**Exercise instructions:**
Below are the records; locate each line with the word "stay" and copy it.

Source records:

══════

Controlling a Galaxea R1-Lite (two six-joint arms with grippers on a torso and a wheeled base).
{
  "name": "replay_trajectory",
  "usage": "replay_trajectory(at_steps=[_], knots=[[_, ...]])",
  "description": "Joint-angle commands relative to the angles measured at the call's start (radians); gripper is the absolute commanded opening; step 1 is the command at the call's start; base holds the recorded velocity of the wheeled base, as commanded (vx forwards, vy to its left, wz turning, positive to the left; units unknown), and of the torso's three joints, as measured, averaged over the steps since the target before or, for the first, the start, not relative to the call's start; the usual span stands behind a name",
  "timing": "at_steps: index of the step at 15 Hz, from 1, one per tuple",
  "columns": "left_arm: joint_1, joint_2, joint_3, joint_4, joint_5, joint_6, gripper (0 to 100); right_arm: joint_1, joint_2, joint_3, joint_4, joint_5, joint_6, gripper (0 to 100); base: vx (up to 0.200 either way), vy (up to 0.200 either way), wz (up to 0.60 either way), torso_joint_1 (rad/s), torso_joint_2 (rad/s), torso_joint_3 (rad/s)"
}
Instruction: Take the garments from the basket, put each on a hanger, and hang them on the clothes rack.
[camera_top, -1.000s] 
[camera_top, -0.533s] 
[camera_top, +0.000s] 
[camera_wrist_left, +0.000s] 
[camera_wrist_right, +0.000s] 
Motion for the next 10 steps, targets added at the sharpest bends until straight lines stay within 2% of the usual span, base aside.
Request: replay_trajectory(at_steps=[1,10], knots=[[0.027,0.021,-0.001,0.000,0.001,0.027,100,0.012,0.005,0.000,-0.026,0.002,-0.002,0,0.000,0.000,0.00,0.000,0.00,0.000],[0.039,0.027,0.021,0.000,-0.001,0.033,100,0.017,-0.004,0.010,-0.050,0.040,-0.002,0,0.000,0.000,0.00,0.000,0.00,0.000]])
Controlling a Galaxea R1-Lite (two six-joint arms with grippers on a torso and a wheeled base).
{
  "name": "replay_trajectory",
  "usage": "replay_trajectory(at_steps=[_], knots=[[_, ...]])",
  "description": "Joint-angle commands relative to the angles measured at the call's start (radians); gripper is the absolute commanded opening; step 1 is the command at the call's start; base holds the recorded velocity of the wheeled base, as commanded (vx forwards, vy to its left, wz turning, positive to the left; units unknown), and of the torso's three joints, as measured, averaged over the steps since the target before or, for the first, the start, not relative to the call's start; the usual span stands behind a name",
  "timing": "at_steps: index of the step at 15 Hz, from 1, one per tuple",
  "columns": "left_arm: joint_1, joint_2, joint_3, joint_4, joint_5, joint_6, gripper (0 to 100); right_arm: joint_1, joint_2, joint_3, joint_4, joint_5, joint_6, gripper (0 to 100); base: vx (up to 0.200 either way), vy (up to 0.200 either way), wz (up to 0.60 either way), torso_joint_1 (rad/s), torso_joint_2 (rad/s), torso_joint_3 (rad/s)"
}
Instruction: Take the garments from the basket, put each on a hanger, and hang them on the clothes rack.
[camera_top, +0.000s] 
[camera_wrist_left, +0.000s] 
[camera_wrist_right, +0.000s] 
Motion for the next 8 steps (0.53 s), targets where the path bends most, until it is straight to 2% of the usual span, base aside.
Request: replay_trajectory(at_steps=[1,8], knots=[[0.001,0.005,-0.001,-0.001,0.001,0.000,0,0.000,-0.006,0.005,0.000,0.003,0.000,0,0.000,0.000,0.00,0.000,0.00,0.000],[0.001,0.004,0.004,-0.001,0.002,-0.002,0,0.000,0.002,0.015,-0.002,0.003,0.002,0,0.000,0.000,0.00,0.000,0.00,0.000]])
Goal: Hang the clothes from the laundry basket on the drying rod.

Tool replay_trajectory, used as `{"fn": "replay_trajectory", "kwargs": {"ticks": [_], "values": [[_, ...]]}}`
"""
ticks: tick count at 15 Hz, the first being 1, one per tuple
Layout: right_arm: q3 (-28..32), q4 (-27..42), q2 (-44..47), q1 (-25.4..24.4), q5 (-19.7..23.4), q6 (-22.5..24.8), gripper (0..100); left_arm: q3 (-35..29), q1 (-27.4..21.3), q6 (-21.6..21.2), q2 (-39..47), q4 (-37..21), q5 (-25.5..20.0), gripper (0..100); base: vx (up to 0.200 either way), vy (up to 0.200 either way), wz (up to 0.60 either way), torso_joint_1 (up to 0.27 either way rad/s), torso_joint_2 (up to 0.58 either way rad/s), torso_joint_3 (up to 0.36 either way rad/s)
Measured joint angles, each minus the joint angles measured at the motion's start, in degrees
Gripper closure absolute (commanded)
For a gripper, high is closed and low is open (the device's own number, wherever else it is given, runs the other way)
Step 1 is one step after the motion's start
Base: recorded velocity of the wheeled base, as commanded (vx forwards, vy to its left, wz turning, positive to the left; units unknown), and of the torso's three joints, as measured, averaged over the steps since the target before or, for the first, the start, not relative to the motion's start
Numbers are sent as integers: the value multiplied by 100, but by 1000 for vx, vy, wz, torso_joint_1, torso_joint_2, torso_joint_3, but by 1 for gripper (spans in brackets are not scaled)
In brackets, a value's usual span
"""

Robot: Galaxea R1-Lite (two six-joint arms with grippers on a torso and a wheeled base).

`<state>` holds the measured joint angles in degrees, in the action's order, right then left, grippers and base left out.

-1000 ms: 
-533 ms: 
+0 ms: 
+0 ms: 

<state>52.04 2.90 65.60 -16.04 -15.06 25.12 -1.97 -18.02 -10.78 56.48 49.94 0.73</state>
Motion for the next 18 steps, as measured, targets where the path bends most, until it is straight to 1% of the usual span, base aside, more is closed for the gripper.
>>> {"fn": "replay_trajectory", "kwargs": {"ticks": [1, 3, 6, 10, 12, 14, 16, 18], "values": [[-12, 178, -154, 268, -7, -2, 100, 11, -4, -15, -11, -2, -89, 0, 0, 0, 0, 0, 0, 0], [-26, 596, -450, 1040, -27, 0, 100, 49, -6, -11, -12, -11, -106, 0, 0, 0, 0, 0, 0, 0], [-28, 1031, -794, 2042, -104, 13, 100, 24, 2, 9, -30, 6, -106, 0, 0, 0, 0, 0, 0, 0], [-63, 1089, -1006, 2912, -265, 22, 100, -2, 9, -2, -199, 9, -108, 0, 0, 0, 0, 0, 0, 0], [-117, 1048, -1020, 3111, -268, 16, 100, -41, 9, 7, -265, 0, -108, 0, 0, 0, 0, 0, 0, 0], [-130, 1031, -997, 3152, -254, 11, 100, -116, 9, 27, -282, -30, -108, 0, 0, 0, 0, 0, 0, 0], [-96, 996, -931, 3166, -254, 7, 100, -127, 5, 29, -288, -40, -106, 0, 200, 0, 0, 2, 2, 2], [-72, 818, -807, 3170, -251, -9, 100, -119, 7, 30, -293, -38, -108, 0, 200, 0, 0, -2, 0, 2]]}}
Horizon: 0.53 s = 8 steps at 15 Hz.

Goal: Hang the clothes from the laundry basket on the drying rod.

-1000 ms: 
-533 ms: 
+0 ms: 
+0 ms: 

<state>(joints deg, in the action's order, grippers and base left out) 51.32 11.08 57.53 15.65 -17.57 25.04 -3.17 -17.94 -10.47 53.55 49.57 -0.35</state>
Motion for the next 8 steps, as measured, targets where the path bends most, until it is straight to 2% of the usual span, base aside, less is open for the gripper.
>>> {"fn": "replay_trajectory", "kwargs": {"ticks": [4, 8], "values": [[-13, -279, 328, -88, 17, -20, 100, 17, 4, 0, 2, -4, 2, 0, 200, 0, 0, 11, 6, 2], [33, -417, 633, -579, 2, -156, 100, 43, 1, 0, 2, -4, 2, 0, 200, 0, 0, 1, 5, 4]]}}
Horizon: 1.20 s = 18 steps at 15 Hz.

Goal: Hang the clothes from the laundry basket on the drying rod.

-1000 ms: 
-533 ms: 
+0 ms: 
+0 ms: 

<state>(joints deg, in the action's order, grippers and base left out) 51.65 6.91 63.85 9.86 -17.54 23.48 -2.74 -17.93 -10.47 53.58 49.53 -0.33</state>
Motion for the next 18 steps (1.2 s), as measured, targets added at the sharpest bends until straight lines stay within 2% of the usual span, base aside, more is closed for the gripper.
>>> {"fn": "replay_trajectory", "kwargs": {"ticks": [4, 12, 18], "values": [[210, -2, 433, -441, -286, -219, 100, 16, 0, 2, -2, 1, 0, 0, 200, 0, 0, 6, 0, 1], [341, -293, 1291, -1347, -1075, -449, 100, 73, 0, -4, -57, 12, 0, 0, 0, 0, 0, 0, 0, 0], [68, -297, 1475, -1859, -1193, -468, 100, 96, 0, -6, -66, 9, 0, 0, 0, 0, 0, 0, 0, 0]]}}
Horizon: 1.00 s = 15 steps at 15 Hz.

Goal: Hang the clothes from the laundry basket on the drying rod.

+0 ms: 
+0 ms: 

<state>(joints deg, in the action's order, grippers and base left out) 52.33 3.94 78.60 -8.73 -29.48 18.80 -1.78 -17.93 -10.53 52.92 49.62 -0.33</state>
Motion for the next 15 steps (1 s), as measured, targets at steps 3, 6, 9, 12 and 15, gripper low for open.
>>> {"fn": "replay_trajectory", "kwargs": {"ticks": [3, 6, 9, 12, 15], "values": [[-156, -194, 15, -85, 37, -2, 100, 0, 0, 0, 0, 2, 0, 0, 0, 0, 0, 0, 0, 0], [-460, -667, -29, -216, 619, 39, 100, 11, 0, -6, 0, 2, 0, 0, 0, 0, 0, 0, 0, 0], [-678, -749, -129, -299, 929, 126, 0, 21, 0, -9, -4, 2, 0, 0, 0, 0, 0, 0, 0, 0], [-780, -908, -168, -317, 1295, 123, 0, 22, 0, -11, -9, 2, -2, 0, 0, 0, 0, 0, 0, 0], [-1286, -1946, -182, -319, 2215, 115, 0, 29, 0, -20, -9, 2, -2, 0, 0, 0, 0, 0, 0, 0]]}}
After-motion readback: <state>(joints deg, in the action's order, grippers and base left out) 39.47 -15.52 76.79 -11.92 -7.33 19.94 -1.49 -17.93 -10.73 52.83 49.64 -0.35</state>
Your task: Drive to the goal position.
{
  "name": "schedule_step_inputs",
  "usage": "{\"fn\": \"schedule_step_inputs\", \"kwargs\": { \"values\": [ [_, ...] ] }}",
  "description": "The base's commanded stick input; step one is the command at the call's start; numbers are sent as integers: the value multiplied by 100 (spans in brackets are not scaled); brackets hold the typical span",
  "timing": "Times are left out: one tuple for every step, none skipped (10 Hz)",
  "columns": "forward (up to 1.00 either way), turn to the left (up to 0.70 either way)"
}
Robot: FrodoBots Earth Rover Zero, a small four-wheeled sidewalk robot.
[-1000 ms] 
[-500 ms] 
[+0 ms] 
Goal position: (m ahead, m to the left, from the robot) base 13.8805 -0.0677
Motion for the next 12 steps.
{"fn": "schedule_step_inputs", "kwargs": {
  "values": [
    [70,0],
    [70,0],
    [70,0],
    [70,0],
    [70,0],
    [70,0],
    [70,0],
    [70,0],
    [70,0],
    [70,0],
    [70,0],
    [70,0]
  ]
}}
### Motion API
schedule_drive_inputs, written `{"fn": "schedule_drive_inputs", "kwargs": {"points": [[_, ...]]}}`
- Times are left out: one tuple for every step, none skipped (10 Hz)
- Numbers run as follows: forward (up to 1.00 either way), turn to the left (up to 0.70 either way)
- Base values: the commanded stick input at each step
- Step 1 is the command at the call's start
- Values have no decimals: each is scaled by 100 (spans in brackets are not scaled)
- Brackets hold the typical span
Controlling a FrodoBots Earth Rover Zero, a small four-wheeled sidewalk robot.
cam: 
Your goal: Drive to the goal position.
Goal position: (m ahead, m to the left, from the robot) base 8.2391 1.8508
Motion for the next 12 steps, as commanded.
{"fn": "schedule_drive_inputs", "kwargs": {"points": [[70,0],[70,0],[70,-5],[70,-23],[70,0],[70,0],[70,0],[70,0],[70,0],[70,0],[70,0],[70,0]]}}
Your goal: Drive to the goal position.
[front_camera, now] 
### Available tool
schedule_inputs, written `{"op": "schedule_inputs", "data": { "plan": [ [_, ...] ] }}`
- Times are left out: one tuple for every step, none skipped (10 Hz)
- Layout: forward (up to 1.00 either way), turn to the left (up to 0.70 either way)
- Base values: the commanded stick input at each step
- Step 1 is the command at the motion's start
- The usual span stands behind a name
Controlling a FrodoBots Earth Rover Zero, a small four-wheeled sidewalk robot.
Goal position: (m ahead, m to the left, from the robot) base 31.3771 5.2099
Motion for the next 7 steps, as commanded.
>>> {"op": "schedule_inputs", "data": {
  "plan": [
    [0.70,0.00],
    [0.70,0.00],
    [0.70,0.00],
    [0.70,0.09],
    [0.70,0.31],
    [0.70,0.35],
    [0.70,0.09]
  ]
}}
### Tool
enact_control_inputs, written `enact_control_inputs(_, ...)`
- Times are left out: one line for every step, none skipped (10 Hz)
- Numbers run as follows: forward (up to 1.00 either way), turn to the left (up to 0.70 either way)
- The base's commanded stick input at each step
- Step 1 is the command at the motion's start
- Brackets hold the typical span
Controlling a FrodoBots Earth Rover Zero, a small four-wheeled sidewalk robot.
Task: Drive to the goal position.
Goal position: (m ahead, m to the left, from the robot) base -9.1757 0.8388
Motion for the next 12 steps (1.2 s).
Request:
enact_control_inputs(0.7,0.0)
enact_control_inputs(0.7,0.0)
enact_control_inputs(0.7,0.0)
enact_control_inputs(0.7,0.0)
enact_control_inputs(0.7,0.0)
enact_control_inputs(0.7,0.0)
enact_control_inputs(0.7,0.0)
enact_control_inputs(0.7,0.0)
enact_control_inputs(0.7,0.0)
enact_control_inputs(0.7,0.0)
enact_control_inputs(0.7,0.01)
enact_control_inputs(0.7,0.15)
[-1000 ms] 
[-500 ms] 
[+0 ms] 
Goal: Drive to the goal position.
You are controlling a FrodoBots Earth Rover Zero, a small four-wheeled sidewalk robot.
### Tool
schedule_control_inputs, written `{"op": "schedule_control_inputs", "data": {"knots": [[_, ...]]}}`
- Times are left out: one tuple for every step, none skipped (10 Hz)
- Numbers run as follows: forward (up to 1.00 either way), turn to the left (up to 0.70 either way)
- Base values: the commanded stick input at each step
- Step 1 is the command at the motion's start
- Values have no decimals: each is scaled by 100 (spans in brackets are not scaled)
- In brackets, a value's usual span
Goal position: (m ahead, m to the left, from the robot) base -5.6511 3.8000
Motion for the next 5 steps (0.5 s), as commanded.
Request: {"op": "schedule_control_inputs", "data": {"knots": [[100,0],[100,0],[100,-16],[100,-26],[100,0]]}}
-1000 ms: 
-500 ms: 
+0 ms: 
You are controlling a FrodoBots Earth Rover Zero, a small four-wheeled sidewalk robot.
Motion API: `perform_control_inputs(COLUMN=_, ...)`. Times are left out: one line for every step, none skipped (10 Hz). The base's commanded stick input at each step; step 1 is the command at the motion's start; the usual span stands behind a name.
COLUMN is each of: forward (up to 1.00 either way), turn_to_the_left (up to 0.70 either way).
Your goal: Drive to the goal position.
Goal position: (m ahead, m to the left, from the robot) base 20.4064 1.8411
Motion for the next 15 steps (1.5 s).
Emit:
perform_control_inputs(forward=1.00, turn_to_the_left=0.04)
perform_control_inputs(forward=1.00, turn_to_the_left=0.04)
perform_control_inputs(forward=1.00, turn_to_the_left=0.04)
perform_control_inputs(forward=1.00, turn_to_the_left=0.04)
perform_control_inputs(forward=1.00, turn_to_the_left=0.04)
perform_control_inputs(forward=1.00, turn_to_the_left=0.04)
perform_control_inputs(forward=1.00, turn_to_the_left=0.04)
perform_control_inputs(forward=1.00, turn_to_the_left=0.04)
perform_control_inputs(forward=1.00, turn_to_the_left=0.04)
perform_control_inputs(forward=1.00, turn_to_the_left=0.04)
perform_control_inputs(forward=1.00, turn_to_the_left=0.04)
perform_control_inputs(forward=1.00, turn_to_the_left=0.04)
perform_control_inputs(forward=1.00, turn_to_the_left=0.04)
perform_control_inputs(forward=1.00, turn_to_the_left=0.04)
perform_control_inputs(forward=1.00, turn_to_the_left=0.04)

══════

**Written response:**
Motion for the next 10 steps, targets added at the sharpest bends until straight lines stay within 2% of the usual span, base aside.
Motion for the next 18 steps (1.2 s), as measured, targets added at the sharpest bends until straight lines stay within 2% of the usual span, base aside, more is closed for the gripper.

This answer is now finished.